Fusiltanews – Dalam khazanah filsafat Tiongkok klasik, terdapat sebuah wejangan yang sangat tajam sekaligus relevan untuk segala zaman. Wejangan ini tercatat dalam karya cucu dari Kongzi (Konfusius), yakni Zisi (Kong Ji), yang menulis Daxue atau Ajaran Besar. Kitab tersebut merupakan salah satu dari empat kitab utama ajaran Konfusianisme, yang hingga kini masih menjadi rujukan etika, kepemimpinan, dan tata kehidupan bermasyarakat di Tiongkok maupun di dunia.

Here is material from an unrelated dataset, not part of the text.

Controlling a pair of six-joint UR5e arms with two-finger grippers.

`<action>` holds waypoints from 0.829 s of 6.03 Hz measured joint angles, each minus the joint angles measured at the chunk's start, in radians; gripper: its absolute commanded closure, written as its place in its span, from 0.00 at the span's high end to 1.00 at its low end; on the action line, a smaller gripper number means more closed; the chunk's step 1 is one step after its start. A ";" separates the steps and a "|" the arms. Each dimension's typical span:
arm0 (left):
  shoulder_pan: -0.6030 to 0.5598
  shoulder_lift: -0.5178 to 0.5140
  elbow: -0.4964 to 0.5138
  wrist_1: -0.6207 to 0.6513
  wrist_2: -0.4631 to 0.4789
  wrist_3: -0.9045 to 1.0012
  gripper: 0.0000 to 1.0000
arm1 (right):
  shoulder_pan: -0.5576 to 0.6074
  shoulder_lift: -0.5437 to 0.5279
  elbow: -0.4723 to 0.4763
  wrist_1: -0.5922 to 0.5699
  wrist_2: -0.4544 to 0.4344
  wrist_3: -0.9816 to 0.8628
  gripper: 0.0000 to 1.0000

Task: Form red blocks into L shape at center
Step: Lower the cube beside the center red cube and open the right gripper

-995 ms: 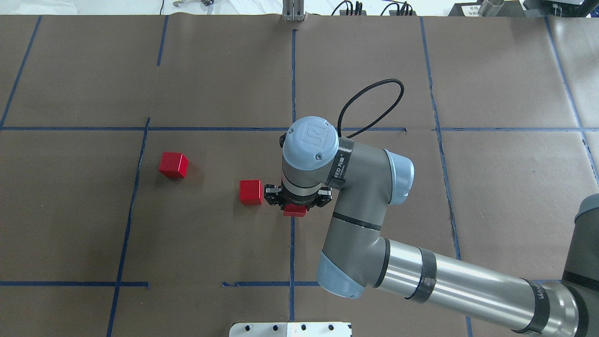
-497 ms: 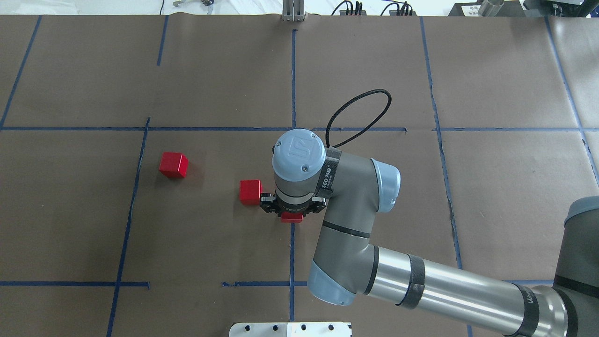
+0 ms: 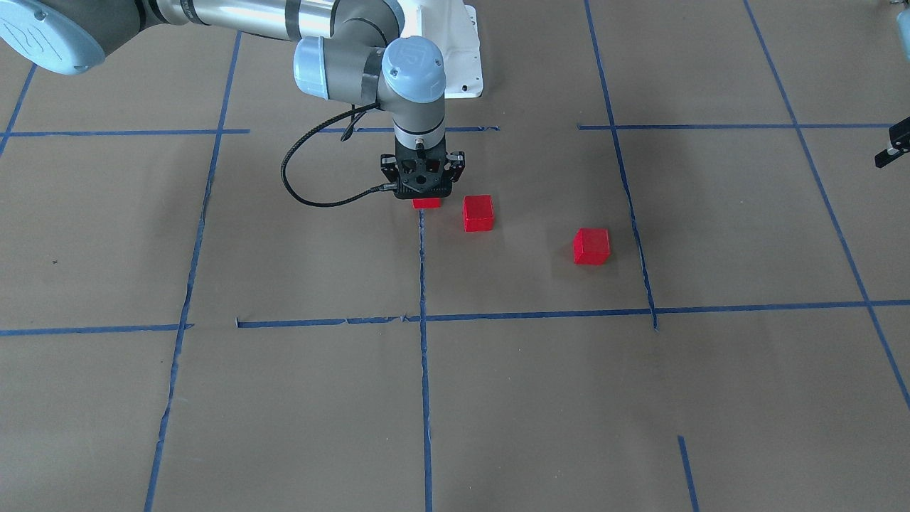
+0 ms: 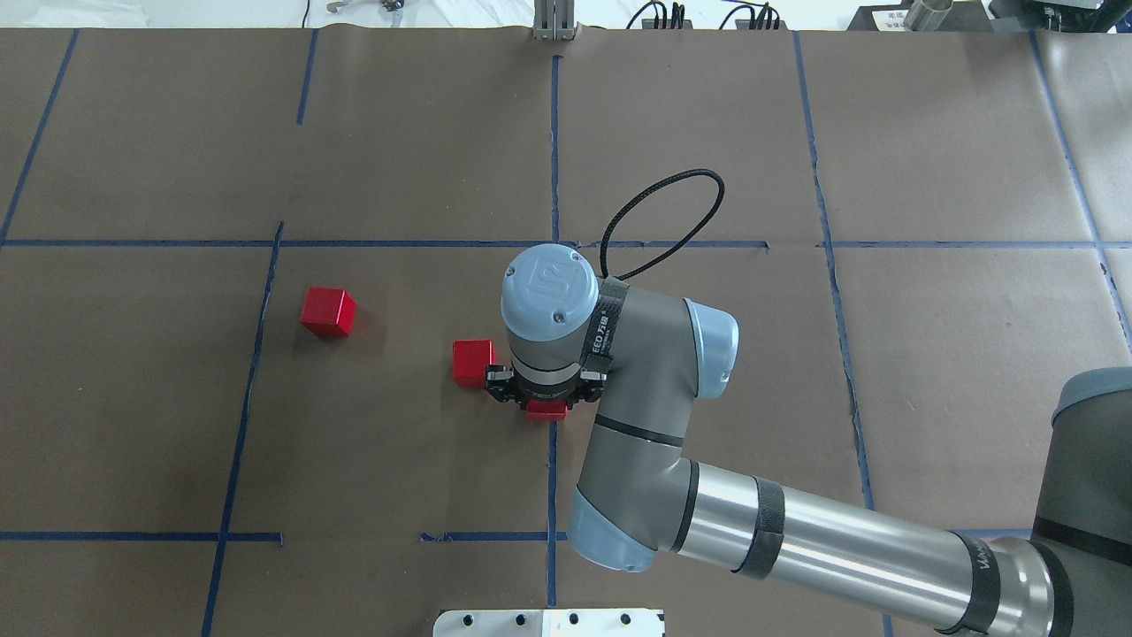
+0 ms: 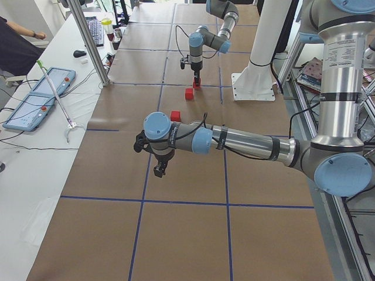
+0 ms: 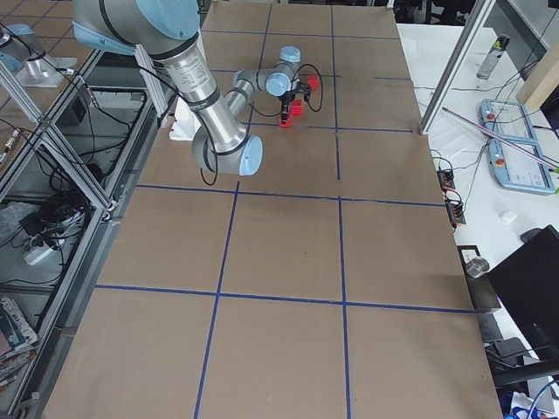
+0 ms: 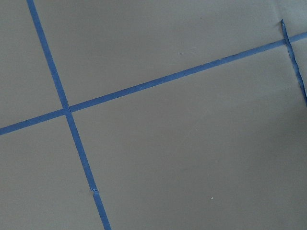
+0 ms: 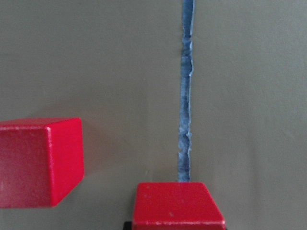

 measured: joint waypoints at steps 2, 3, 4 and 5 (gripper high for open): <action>0.000 0.000 0.000 0.000 0.000 0.000 1.00 | 0.000 -0.001 0.000 -0.004 0.000 0.000 0.05; 0.000 0.000 0.000 0.000 0.000 0.000 1.00 | 0.000 -0.002 0.001 -0.005 0.001 0.000 0.08; 0.000 0.000 0.000 0.001 0.000 0.000 1.00 | 0.000 -0.003 0.002 -0.005 0.001 0.001 0.14; 0.000 0.000 0.000 0.000 0.000 0.000 1.00 | 0.000 -0.005 0.001 -0.006 0.001 0.001 0.33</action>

Salah satu kalimat yang paling menggugah dari ajaran ini berbunyi—dalam terjemahan bebas—bahwa di dunia ini ada tiga hal yang sangat membahayakan. Pertama, orang yang tidak memiliki akhlak tetapi mendapat banyak penghargaan. Kedua, orang yang tidak memiliki kapabilitas, tidak bisa bekerja, tetapi menduduki jabatan tinggi. Dan ketiga, orang yang tidak memiliki prestasi tetapi bergaji tinggi.
Wejangan ini, meskipun lahir berabad-abad silam, sesungguhnya merupakan cermin yang masih jernih untuk melihat keadaan dunia hari ini. Pada poin pertama, orang tanpa akhlak namun penuh penghargaan, kita melihat bagaimana reputasi dapat dibeli, dipoles, atau dimanipulasi sehingga sosok yang seharusnya dipertanyakan justru dielu-elukan. Fenomena ini bukan sekadar soal moral pribadi, melainkan ancaman bagi keadilan sosial: ketika kehormatan tidak lagi lahir dari integritas, melainkan dari pencitraan.

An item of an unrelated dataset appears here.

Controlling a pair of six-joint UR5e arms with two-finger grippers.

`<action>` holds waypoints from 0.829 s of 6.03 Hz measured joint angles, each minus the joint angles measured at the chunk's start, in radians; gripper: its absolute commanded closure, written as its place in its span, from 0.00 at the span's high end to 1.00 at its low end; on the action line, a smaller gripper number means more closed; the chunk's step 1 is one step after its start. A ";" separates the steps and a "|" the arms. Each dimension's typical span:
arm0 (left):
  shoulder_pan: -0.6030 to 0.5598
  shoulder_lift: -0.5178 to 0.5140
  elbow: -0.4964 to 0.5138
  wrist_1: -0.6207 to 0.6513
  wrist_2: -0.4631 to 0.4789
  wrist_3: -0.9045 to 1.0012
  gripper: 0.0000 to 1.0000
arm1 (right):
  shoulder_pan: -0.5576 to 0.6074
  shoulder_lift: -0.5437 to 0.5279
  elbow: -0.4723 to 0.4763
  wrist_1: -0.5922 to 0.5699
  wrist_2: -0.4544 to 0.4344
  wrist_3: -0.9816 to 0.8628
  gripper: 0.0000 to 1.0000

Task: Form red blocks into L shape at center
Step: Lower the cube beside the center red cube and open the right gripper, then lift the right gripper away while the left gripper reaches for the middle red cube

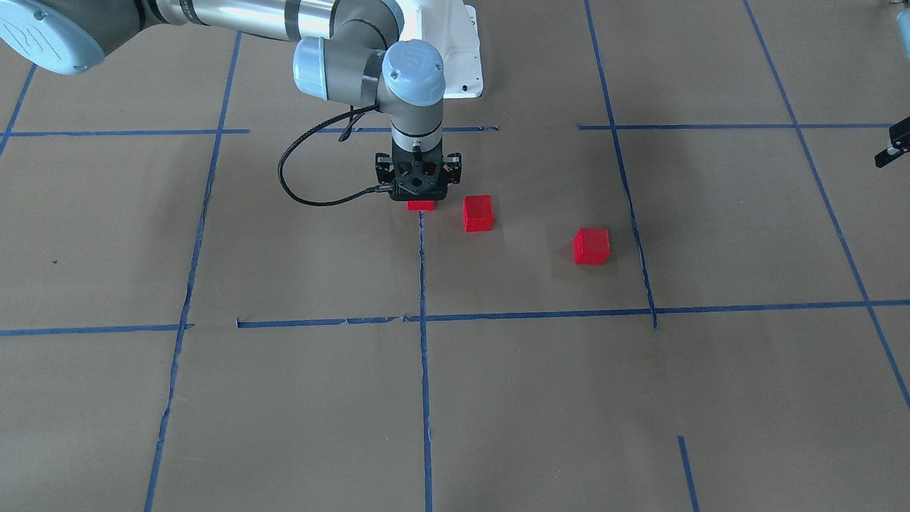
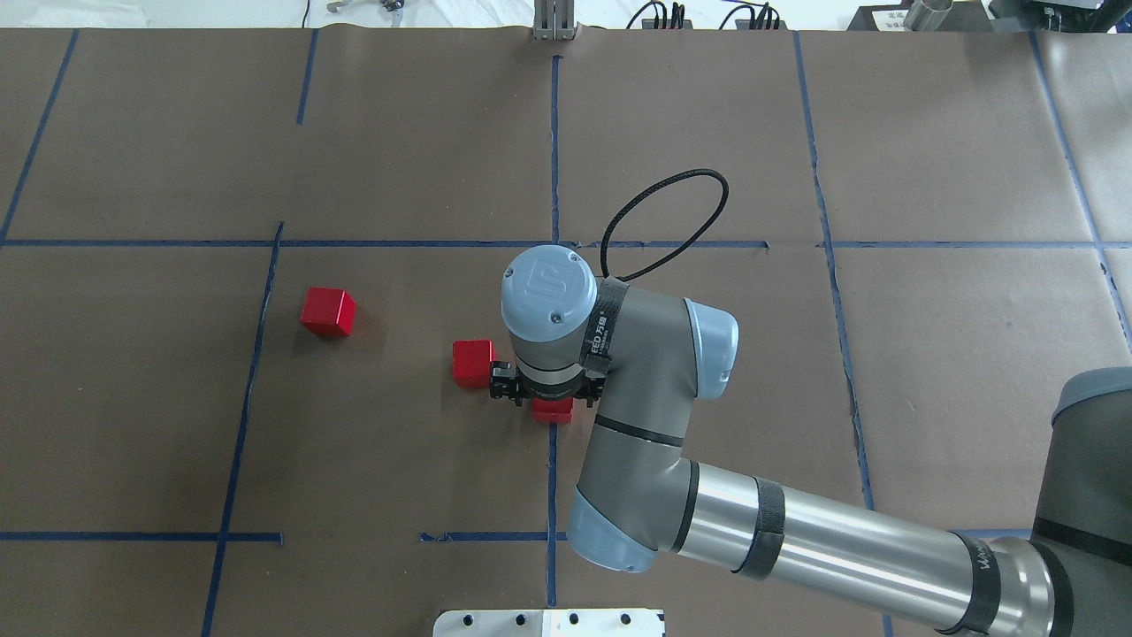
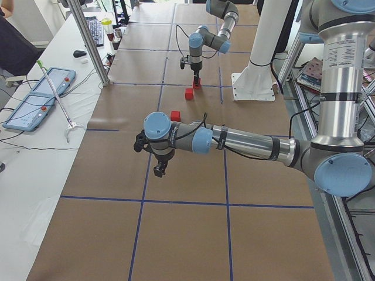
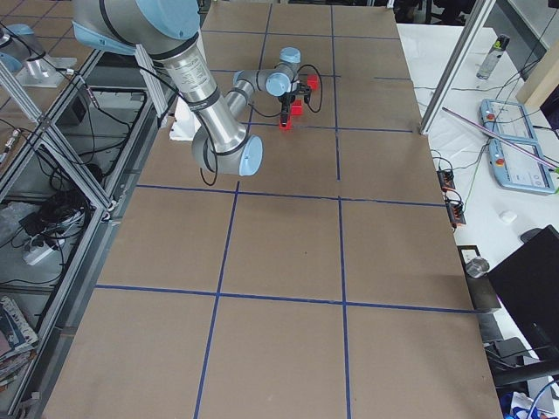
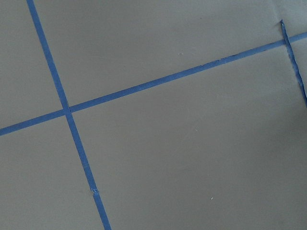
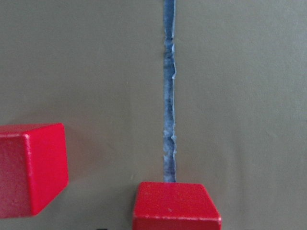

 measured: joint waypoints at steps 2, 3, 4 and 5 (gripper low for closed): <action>0.013 -0.011 -0.026 -0.002 0.000 -0.061 1.00 | 0.039 -0.004 0.148 -0.094 0.009 0.000 1.00; 0.058 -0.027 -0.069 -0.015 0.000 -0.184 1.00 | 0.070 -0.025 0.264 -0.159 0.015 -0.002 1.00; 0.131 -0.054 -0.115 -0.041 0.004 -0.346 1.00 | 0.108 -0.070 0.357 -0.182 0.038 -0.004 1.00; 0.216 -0.108 -0.144 -0.079 0.009 -0.540 1.00 | 0.161 -0.133 0.434 -0.185 0.085 -0.006 1.00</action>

Poin kedua menyentuh persoalan nepotisme dan penyalahgunaan kekuasaan. Jabatan yang semestinya diisi oleh mereka yang berkompeten, malah sering diberikan kepada orang yang tidak memiliki kemampuan. Akibatnya, tatanan pemerintahan rapuh, keputusan salah arah, dan rakyat yang menanggung kerugian. Bagi tradisi Konfusianisme, hal ini melanggar prinsip dao—jalan yang benar—karena jabatan tidak lagi menjadi sarana pengabdian, melainkan arena untuk menampilkan kebesaran semu.
Poin ketiga, orang yang tidak berprestasi namun menerima gaji tinggi, adalah sindiran keras terhadap mereka yang hidup dari hasil kekuasaan tanpa memberikan kontribusi nyata. Fenomena ini kerap ditemui pada birokrasi yang gemuk, di mana sebagian orang menjadi beban negara alih-alih penopang kemajuan. Konfusius selalu menekankan pentingnya meritokrasi, di mana setiap orang mendapatkan kedudukan sesuai dengan kebajikan dan kemampuan yang nyata, bukan sekadar karena kedekatan atau warisan politik.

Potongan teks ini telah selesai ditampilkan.